The hangover followed. The IPO market was cooled by higher interest rates. Purchases slowed. There were fewer clean exits available to portfolio companies that private equity funds had purchased at high valuations during the pandemic-era boom. In comparison to the commitments that are still unfunded on the books, distributions back to limited partners—the cash flows that organizations like Harvard rely on to fulfill their own obligations—dried up. “It’s really this vicious circle,” Institutional LPs CEO Philip Casey told the Financial Times. “The question is: have they been writing cheques that they can’t cash?” Harvard declined to comment, which is noteworthy in and of itself.

It seems that the timing, rather than the exposure itself, is what sets Harvard apart from other major endowments. The funds with the highest level of concern are those from the Covid era, specifically the vintage years 2020 and 2021. Many of those vehicles made investments in businesses that are currently waiting longer than anticipated for profitable exits at their peak valuations. For Harvard, those funds stand for both the possibility of future profits and the danger of ongoing, sluggish distributions at the wrong time. The university must contend with ongoing pressure from Washington regarding research funding cuts as well as a federal excise tax increase on endowment income that will take effect in July. Over one-third of Harvard’s operating income comes from endowment distributions. When liquidity is the main concern, that is an uncomfortable position.
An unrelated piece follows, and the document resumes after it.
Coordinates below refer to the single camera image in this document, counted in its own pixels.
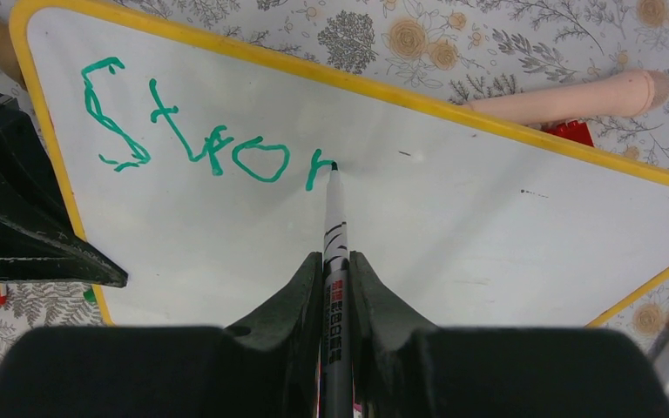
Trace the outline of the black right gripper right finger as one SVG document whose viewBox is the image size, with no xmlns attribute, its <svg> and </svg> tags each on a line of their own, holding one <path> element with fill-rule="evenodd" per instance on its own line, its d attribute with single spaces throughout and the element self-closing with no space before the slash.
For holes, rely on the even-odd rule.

As of the 2025 annual report, HMC’s cash on hand was about $1.7 billion, or 3% of the endowment. The $7.9 billion in unfunded commitments are not all due at once; instead, capital calls are drawn down gradually as fund managers allocate capital. However, observers are keeping a close eye on the mismatch between long-dated private assets and growing short-term cash needs. In April 2025, Harvard was in advanced negotiations with Lexington Partners to sell approximately $1 billion worth of private equity fund interests on the secondary market, as advised by Jefferies. According to the university, political pressure had no bearing on the sale. Notably, it was also Harvard’s second time doing something similar; in 2021, it sold assets worth nearly $1 billion.
According to reports, Narvekar intends to retire as early as 2027. At a university that is becoming less and less able to wait, the person who takes his place will inherit a portfolio that is heavily invested in assets that reward patience. A critical evaluation was provided by Boston University lecturer Mark Williams, who has researched HMC: “HMC under Narvekar took higher risk and got lower return.” Since private equity returns are measured over decades rather than quarters, it is genuinely unclear whether that conclusion holds true over the entire investment cycle. However, Hunter Lewis, who counseled Harvard when HMC was first established in the 1970s, stated the immediate problem more succinctly: “You need liquidity to deal with whatever happens.” That’s precisely what Harvard is looking for right now.